A court terme, nous allons montrer que nous restons plus mobilisés que jamais. La démonstration du nombre et de la qualité est faite. Il reste à manifester notre ténacité. Le facteur temps est essentiel en politique. Certains tablent encore sur le feu de paille alors que notre mouvement, qui couvait depuis longtemps sous la cendre, est en train d’embraser la France. Les promoteurs du projet de loi misent toutefois sur notre usure. A nous de montrer que nous ne lâcherons pas.

Concrètement comment va se poursuivre la mobilisation ?

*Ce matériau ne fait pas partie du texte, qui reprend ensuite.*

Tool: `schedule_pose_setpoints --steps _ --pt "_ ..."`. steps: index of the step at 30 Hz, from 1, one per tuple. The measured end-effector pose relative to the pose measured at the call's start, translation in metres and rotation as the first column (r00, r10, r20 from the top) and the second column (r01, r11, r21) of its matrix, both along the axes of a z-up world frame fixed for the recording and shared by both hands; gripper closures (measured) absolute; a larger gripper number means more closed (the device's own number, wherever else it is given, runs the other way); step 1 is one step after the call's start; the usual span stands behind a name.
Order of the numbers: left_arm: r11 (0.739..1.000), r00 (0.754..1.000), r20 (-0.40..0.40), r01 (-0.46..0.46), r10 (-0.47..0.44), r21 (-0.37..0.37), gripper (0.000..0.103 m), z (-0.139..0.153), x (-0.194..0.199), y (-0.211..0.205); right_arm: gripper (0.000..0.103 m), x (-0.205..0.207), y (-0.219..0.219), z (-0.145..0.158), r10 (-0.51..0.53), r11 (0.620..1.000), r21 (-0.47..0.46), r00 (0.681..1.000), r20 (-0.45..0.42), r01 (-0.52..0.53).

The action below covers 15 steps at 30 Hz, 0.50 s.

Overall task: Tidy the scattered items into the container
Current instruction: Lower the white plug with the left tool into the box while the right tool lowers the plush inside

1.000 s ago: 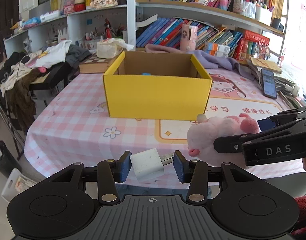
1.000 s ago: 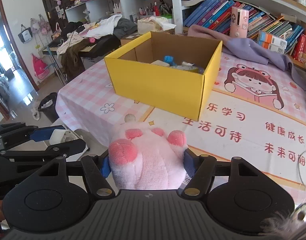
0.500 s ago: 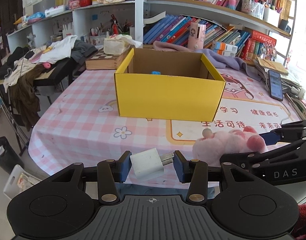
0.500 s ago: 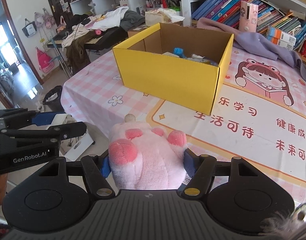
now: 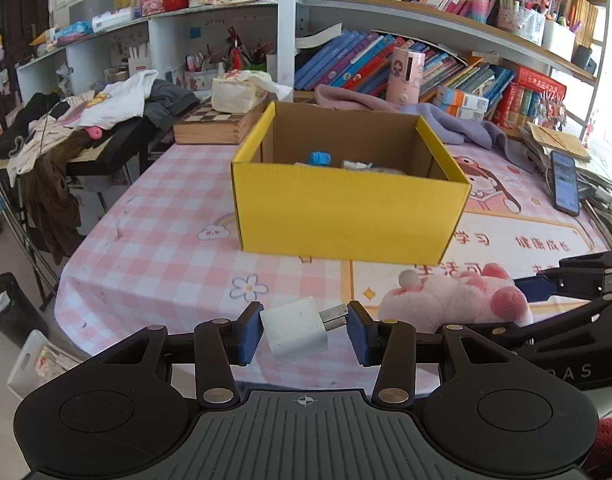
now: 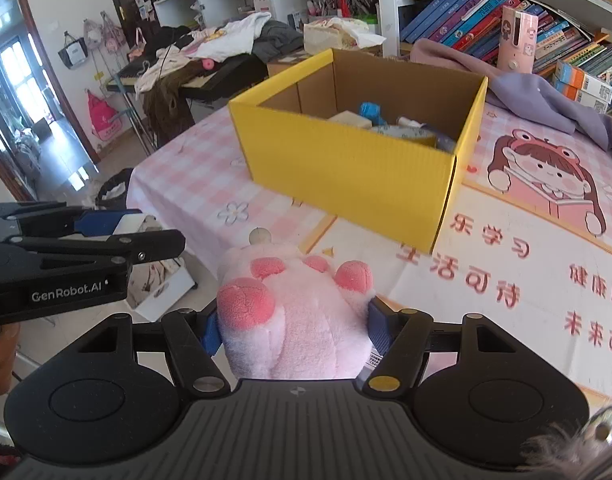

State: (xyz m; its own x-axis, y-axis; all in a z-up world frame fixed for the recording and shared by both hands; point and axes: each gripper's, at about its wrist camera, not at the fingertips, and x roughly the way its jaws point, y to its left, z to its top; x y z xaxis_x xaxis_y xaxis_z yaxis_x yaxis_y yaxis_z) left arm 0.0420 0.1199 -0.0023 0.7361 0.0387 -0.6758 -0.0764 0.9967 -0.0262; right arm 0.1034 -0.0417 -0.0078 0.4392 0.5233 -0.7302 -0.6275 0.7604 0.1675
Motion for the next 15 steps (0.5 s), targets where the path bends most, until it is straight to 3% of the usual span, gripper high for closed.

Nous avons décidé de retourner d’abord en région. Nous annonçons d’ores et déjà des rassemblements dans tous les départements de France le samedi 2 février 2013 [initialement prévus le dimanche 3 février 2013]. Il y aura aussi des actions-surprises pour marquer le débat parlementaire. Nous entendons par ailleurs continuer d’ouvrir le débat : trop de Français ignorent encore que le « mariage pour tous » signifie l’adoption d’enfants par deux hommes ou deux femmes, une adoption qui serait inéluctablement articulée à la procréation artificielle. Nous envisageons par ailleurs un Tour de France sous forme de grands meetings  régionaux…  Tout cela nous conduira, si le président de la République ne nous entend pas, à une nouvelle mobilisation nationale, pour une date qui reste à fixer.